I'm not sure whether to call this data portability or just making it easier for social networking services to spam a user's contacts. But either way, Microsoft have announced partnerships with LinkedIn, Tagged, Hi5, Bebo and Facebook, to enable Windows Live Messenger users to looks for contacts on either of the five social networking sites and vice versa.
Creating a "two-way street", as a Microsoft calls it, the partner social networks will utilize the company's recently announced Windows Live Contacts API so that members can import Windows Live contacts to their respective sites. -- and in a return of favor, Microsoft is introducing a new website (www.invite2messenger.net) that people can visit to invite their friends from any of the partner social networks to join their Windows Live Messenger contact list.
Microsoft is keen to point to this announcement as evidence of its new-found commitment to "openness" and data portability:
To tackle the issue of contact data portability it is important to reconcile the larger issue of data ownership.

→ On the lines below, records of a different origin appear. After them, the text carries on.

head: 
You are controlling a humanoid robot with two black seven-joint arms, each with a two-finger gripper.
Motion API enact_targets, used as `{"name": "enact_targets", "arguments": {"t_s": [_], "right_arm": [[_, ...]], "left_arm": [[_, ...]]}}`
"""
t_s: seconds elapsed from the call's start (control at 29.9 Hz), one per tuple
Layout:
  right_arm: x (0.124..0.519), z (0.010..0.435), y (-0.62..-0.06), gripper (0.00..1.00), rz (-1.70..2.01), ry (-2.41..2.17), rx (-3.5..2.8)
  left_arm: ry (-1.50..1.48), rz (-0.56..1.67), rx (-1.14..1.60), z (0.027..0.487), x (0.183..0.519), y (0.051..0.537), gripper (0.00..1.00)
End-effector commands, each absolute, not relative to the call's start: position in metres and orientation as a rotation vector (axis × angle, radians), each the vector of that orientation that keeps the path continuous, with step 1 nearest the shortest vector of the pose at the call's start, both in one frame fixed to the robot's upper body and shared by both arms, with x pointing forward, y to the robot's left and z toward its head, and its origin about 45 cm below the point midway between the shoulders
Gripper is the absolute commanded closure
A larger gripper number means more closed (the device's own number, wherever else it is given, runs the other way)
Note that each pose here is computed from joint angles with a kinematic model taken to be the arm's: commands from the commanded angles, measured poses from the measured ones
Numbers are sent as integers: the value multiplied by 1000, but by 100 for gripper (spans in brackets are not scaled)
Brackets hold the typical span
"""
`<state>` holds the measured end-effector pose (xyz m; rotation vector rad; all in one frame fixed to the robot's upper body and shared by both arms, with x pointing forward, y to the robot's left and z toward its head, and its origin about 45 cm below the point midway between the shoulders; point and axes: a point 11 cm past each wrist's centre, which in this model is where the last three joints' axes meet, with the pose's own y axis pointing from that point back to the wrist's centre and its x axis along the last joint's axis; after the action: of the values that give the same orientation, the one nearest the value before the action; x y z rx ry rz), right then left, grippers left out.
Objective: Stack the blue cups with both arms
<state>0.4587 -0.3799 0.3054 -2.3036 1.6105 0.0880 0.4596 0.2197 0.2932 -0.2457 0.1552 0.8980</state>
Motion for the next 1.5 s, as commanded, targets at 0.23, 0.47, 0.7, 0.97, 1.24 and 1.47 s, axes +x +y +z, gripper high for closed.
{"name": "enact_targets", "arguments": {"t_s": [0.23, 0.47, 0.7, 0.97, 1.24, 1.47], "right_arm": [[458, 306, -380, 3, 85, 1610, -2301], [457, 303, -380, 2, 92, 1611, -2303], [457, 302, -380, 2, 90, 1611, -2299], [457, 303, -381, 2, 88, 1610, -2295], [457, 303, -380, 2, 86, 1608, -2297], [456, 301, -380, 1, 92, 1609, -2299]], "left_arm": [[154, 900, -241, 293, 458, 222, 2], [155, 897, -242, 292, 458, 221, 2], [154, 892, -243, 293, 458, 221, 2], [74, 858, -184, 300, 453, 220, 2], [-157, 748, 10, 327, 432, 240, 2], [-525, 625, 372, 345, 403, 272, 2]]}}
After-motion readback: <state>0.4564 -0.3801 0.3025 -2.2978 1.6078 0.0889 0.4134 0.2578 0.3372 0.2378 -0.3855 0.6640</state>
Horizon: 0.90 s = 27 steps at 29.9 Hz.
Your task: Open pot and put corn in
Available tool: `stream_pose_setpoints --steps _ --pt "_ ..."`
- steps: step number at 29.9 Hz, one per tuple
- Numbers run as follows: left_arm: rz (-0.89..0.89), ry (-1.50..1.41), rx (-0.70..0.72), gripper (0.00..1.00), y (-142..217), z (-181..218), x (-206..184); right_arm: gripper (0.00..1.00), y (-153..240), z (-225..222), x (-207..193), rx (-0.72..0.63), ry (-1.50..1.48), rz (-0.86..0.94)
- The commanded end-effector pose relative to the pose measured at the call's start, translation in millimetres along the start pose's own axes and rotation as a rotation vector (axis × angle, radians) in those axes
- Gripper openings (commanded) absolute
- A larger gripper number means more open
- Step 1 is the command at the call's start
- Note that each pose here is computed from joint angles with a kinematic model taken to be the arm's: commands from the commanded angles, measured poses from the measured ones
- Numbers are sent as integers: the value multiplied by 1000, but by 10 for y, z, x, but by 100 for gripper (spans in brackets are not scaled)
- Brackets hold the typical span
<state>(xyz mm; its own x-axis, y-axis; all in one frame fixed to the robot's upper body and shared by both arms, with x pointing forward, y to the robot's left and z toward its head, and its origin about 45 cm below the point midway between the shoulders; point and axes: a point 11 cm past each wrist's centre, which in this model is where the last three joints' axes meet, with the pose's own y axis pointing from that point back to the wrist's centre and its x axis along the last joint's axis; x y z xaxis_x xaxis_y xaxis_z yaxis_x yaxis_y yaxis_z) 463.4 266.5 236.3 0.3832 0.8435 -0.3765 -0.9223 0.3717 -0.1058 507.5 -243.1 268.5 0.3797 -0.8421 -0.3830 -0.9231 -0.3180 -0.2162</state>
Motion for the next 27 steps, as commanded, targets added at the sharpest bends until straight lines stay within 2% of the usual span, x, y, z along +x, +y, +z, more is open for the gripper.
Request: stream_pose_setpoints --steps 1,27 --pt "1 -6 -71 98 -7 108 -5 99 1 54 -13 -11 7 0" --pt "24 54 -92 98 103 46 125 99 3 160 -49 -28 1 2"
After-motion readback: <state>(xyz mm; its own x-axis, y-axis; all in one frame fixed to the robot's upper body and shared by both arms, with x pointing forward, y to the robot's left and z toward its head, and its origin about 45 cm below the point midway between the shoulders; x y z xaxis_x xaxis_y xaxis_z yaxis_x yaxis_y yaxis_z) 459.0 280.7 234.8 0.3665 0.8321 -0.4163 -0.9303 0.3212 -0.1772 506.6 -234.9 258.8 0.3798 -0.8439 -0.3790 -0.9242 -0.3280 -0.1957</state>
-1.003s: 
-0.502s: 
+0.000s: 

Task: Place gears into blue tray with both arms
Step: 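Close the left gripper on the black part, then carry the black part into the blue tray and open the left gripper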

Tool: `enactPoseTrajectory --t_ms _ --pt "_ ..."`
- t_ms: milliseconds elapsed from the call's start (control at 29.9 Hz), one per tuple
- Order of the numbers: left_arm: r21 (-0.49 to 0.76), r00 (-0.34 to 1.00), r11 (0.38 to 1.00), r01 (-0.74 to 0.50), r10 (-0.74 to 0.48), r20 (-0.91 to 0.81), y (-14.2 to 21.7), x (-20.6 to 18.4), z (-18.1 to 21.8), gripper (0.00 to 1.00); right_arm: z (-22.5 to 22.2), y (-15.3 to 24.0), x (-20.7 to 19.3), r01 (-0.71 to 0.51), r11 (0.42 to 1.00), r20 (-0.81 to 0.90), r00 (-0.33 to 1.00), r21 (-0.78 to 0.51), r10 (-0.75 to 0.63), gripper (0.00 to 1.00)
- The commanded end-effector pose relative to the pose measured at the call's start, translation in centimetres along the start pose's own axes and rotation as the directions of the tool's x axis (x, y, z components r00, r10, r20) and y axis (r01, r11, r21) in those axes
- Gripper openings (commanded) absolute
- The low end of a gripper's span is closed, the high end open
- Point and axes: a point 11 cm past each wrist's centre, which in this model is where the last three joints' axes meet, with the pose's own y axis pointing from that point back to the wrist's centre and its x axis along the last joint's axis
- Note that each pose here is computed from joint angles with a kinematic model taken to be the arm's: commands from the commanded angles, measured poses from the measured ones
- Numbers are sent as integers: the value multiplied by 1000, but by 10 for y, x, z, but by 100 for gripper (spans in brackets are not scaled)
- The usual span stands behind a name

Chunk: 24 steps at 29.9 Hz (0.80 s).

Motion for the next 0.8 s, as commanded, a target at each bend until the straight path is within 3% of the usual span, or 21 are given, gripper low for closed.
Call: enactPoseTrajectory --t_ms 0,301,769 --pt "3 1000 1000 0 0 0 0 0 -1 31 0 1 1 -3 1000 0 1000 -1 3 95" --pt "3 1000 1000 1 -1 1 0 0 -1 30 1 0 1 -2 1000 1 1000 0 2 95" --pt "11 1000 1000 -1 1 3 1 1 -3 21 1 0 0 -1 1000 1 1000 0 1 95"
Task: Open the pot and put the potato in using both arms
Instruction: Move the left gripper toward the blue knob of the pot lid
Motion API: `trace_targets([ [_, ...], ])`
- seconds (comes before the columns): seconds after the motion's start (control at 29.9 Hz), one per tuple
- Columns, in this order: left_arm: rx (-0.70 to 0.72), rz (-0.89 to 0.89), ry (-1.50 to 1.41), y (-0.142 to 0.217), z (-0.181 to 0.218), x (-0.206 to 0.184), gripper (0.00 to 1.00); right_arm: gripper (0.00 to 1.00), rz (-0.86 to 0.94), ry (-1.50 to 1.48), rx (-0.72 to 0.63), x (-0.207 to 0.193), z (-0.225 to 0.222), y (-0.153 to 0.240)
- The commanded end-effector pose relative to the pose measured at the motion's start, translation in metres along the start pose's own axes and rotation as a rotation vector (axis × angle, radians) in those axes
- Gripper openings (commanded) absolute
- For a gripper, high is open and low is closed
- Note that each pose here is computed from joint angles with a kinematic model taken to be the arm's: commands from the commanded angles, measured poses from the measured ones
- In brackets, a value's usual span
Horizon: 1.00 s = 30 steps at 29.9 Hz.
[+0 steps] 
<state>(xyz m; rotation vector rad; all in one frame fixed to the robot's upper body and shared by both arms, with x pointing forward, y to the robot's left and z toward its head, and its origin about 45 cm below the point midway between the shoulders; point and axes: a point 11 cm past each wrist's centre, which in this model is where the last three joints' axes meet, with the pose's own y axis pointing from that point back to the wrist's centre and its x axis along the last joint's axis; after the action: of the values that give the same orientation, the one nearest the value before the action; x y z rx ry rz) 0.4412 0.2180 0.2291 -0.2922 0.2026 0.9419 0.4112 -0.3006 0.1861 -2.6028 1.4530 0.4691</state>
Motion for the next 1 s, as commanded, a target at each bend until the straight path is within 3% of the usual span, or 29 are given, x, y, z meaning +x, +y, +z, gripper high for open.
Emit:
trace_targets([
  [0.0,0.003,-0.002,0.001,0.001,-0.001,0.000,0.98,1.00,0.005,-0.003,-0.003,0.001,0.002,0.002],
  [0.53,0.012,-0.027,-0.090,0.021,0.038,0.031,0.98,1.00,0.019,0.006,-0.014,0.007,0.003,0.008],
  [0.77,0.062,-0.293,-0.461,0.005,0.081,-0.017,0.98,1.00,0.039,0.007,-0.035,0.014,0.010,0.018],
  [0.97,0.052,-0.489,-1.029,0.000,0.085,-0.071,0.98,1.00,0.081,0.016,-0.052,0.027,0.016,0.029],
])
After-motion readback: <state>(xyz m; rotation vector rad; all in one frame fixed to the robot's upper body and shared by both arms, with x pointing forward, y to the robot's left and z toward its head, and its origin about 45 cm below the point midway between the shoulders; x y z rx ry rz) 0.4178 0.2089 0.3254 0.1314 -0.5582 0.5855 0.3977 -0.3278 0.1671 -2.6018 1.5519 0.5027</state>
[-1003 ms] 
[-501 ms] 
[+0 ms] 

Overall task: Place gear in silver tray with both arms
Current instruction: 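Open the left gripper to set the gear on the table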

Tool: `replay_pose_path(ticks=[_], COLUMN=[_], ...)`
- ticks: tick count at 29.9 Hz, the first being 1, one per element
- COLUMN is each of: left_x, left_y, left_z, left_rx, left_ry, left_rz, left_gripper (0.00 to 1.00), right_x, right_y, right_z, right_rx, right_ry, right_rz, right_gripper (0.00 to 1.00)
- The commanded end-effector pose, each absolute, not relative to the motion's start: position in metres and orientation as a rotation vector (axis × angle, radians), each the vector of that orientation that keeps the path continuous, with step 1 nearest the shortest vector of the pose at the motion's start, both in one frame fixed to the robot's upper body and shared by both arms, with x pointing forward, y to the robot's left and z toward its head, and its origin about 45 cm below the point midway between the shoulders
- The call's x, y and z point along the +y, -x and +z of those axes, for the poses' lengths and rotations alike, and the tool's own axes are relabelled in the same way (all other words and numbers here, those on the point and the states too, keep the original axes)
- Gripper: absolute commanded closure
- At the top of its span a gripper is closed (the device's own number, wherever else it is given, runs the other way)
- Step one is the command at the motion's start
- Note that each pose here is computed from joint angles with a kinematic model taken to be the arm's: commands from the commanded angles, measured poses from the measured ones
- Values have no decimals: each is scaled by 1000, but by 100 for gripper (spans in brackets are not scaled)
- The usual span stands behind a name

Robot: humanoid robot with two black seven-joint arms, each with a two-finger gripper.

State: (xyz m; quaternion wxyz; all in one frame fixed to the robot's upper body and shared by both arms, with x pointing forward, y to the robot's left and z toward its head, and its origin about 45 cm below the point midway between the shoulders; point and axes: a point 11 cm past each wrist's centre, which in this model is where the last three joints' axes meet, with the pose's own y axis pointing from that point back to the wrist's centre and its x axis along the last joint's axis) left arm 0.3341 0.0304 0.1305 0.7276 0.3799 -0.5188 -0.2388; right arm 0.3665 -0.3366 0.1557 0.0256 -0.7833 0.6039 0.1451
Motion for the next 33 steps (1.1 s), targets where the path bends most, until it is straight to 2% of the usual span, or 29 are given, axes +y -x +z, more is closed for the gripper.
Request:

Who owns the data, like email addresses in a Windows Live Hotmail address book? We firmly believe that we are simply stewards of customers’ data and that customers should be able to choose how they control and share their data. We think customers should be able to share their data in the most safe and secure way possible, but historically this openness has been achieved largely through a mechanism called “screen-scraping,” which unduly puts customers at risk for phishing attacks, identity fraud, and spam. Now with the Windows Live Contacts API, we have provided an alternative to “screen-scraping” that is equally open but unequivocally safer and more secure for customers.
However, while it's true that a proper contact exchange API is far better than any screen scraping, for all of the above reasons, and will make it easy for users to find their "friends" on other social networking sites, it's interesting to note that this is very much a reciprocal arrangement. One social network is agreeing to open up its users' contact lists in exchange for a partner (Microsoft) doing the same. That seems a far cry from true and open data portability to me.